[Dataset items]
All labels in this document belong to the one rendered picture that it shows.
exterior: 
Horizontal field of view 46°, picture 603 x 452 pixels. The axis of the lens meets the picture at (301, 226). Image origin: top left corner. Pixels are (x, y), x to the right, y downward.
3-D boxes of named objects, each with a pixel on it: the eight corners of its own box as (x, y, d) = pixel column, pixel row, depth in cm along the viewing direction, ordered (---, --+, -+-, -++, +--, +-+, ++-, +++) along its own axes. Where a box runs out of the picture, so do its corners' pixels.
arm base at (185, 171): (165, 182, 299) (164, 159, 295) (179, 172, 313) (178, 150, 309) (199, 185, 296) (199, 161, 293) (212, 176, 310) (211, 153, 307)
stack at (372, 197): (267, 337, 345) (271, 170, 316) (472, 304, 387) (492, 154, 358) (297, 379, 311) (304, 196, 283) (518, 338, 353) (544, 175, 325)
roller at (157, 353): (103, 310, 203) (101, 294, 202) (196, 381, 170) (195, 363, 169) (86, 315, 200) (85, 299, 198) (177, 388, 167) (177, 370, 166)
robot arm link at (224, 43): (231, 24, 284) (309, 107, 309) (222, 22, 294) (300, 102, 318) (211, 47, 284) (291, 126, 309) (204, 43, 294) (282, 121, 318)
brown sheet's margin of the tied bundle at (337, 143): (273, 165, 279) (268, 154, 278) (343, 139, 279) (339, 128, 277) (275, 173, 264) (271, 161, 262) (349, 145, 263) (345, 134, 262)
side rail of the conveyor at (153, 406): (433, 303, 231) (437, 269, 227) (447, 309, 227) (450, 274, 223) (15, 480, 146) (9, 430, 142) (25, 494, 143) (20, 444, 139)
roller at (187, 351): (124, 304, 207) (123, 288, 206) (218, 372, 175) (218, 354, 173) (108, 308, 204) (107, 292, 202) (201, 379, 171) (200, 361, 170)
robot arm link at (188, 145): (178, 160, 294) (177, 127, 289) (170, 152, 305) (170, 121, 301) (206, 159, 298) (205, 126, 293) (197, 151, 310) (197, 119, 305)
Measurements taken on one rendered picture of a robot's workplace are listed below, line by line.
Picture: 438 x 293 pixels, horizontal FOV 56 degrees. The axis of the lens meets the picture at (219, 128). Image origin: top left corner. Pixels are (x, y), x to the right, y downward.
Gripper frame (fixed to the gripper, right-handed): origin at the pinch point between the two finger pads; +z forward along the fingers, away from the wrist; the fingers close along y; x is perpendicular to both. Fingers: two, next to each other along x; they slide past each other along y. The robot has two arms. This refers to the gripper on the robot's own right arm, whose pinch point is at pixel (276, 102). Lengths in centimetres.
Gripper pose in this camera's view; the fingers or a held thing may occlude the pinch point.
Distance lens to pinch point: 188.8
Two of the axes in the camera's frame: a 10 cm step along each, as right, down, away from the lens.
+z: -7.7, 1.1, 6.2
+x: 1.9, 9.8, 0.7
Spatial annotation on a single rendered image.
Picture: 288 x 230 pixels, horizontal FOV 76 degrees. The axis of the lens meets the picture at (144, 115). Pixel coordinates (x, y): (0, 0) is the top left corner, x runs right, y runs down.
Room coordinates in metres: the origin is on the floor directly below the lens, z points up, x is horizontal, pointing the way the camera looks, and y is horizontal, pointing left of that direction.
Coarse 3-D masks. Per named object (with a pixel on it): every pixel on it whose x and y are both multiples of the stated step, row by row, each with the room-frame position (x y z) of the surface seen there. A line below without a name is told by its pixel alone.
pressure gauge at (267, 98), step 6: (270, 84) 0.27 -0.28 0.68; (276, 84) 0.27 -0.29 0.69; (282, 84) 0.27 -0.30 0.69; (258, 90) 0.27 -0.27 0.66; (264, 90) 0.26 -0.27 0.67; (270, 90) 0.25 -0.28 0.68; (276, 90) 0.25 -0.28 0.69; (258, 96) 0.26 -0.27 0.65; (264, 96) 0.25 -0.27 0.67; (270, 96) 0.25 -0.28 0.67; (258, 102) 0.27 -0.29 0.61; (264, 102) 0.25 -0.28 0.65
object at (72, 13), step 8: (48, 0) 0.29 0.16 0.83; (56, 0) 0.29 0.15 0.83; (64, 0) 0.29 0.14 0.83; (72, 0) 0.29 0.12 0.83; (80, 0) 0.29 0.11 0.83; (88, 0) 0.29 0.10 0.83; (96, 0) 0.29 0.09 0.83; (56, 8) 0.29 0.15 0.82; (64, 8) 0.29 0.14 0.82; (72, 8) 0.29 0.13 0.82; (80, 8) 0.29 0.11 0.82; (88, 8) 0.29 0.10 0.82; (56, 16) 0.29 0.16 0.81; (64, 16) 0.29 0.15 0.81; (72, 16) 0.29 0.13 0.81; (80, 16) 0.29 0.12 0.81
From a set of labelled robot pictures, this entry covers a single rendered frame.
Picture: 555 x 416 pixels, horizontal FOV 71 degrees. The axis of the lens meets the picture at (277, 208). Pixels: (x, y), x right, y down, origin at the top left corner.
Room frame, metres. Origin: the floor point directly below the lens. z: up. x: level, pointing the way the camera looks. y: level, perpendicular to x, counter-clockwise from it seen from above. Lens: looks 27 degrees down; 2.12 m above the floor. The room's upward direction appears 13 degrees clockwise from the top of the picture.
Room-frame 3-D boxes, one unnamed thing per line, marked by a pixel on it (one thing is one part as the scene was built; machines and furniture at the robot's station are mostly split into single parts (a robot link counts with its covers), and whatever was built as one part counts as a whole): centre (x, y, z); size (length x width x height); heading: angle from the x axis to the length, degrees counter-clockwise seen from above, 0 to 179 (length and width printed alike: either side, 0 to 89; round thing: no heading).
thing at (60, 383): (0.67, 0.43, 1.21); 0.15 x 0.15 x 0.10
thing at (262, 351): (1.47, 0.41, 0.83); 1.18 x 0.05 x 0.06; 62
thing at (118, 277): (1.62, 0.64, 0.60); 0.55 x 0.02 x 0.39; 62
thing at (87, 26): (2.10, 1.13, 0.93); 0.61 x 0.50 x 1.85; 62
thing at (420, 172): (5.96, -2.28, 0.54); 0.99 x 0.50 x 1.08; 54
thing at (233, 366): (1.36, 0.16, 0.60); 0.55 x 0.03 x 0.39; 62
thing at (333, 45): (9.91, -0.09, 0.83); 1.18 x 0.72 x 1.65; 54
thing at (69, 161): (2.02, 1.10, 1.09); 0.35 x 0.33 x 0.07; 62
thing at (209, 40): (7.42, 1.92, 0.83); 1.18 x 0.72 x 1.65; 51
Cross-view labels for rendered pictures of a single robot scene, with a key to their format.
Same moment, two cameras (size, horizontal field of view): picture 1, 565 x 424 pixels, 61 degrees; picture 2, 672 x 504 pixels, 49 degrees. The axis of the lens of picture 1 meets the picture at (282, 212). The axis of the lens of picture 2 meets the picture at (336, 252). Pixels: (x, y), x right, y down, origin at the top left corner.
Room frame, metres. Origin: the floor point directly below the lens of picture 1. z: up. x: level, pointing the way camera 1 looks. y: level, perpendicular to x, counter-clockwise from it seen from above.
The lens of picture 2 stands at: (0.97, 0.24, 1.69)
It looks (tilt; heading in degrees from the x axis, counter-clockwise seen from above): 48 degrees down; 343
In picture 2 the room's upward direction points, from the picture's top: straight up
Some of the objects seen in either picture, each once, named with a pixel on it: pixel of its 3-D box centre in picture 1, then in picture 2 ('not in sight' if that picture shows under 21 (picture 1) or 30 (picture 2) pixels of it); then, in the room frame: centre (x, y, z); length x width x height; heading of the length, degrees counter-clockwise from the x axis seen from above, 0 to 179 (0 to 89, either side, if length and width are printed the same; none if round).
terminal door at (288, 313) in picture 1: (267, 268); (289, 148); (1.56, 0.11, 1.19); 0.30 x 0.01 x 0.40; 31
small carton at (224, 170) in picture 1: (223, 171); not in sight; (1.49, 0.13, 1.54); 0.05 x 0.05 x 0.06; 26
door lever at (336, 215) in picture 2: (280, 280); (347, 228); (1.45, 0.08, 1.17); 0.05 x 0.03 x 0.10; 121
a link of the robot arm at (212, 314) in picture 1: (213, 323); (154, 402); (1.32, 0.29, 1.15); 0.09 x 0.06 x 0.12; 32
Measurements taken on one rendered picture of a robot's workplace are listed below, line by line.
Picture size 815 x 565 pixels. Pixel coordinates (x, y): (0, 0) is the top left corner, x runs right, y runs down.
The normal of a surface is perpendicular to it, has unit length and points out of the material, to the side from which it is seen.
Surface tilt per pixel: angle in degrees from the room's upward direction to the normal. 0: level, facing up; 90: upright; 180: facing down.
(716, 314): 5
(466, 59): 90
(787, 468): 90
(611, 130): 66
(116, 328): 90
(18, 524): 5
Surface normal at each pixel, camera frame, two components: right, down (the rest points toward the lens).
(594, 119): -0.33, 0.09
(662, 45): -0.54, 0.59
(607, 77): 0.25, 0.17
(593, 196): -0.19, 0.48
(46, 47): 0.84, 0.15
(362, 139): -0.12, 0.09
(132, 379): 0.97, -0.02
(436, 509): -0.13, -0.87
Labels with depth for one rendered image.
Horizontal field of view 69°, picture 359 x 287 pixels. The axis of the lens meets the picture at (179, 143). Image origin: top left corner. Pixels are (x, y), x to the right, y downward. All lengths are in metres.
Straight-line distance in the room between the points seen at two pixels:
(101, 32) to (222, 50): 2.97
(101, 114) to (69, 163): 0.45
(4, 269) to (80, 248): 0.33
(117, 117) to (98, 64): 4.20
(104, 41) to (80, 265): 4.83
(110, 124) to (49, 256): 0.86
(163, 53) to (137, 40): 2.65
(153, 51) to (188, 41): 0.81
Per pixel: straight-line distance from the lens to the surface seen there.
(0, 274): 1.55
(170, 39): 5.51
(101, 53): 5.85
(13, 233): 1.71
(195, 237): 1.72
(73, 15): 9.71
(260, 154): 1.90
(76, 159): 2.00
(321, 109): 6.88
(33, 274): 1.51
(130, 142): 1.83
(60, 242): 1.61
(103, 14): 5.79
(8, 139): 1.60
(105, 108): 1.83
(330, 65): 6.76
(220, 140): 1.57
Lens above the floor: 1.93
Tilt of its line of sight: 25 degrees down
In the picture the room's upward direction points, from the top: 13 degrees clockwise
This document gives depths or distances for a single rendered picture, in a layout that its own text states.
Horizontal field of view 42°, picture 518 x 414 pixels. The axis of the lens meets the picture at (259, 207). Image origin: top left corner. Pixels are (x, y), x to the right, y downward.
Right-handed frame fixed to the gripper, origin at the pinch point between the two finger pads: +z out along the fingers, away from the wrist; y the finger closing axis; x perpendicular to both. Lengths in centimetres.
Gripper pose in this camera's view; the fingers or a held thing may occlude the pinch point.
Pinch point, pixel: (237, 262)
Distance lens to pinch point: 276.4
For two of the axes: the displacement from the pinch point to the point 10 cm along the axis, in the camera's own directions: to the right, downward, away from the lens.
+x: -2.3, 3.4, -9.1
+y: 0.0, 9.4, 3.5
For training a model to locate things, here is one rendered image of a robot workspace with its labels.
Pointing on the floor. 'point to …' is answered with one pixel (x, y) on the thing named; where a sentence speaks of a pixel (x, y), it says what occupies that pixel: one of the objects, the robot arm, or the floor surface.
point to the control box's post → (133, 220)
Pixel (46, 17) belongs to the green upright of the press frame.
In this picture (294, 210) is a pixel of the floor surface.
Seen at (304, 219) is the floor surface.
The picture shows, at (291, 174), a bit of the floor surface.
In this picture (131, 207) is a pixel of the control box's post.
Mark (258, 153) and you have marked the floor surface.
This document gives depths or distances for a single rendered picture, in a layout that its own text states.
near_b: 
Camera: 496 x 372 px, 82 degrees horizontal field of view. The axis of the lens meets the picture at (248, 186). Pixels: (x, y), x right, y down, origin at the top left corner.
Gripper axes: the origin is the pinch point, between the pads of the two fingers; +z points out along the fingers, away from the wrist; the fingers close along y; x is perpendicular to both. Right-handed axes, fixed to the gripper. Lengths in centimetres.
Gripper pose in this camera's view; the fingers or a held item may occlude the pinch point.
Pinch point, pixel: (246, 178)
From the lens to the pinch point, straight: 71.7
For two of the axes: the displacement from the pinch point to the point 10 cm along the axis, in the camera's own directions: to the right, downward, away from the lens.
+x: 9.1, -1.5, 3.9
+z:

** WORK REQUIRED **
Here the job is to transcribe the lines from the first line of the data through the line containing "roller at (157, 353): (103, 310, 203)", inclusive, exactly and with nothing else.

** SOLUTION **
All labels in this document belong to the one rendered picture that it shows.
exterior: 
Horizontal field of view 46°, picture 603 x 452 pixels. The axis of the lens meets the picture at (301, 226). Image origin: top left corner. Pixels are (x, y), x to the right, y downward.
3-D boxes of named objects, each with a pixel on it: the eight corners of its own box as (x, y, d) = pixel column, pixel row, depth in cm along the viewing direction, ordered (---, --+, -+-, -++, +--, +-+, ++-, +++) along its own axes. Where a box runs out of the picture, so do its corners' pixels.
arm base at (185, 171): (165, 182, 299) (164, 159, 295) (179, 172, 313) (178, 150, 309) (199, 185, 296) (199, 161, 293) (212, 176, 310) (211, 153, 307)
stack at (372, 197): (267, 337, 345) (271, 170, 316) (472, 304, 387) (492, 154, 358) (297, 379, 311) (304, 196, 283) (518, 338, 353) (544, 175, 325)
roller at (157, 353): (103, 310, 203) (101, 294, 202) (196, 381, 170) (195, 363, 169) (86, 315, 200) (85, 299, 198) (177, 388, 167) (177, 370, 166)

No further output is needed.